The third version of the travel ban places varying levels of restrictions on foreign nationals from eight countries: Chad, Iran, Libya, North Korea, Syria, Venezuela, Somalia and Yemen. A district court in Hawaii blocked this iteration of the ban from going into effect last month.
But a three-judge panel of the 9th US Circuit Court of Appeals partially lifted that order on November 13, allowing the ban to go into effect except for foreign nationals who have “bona fide” relationships with people or entities in the United States. The language of that order was adopted from a Supreme Court order pertaining to an earlier version of the ban.
In a separate challenge out of Maryland, US District Judge Theodore D. Chuang issued a similar order also enjoining the ban in a case that is now pending before the 4th Circuit Court of Appeals.

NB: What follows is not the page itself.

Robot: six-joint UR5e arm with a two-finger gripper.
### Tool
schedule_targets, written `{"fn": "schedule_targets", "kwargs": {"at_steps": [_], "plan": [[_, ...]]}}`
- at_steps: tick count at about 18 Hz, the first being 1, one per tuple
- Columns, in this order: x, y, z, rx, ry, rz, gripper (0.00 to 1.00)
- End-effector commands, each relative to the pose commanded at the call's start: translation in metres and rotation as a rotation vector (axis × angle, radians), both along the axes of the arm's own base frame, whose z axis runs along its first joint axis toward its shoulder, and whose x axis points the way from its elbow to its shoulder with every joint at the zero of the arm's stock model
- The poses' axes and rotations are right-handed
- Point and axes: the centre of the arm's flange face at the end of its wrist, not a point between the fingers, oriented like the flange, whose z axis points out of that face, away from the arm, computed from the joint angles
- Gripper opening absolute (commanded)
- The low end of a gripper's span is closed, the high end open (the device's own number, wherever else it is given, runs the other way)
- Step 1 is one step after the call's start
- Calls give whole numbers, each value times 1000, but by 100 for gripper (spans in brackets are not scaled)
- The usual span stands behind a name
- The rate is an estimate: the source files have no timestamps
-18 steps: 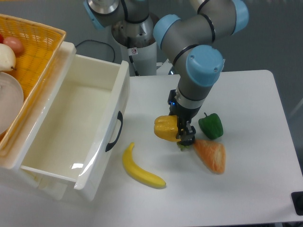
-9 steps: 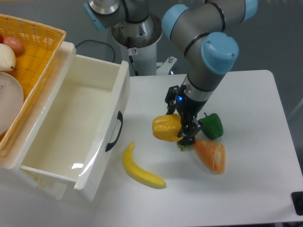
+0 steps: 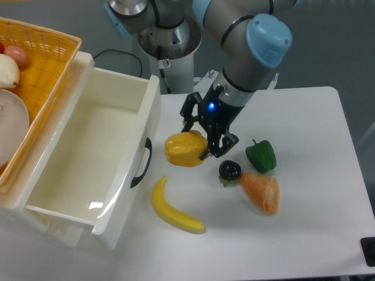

In papers filed with the Supreme Court in both cases, Solicitor General Noel Francisco sought to differentiate the President’s most recent ban from prior iterations.
“It is the product of a review process undertaken by multiple Cabinet officers and government officials,” Francisco wrote, “and it is based on express findings of inadequacies in the information sharing practices, identity-management protocols, and risk factors of certain countries.”
The Supreme Court has asked the challengers to respond to the government’s request by next Tuesday.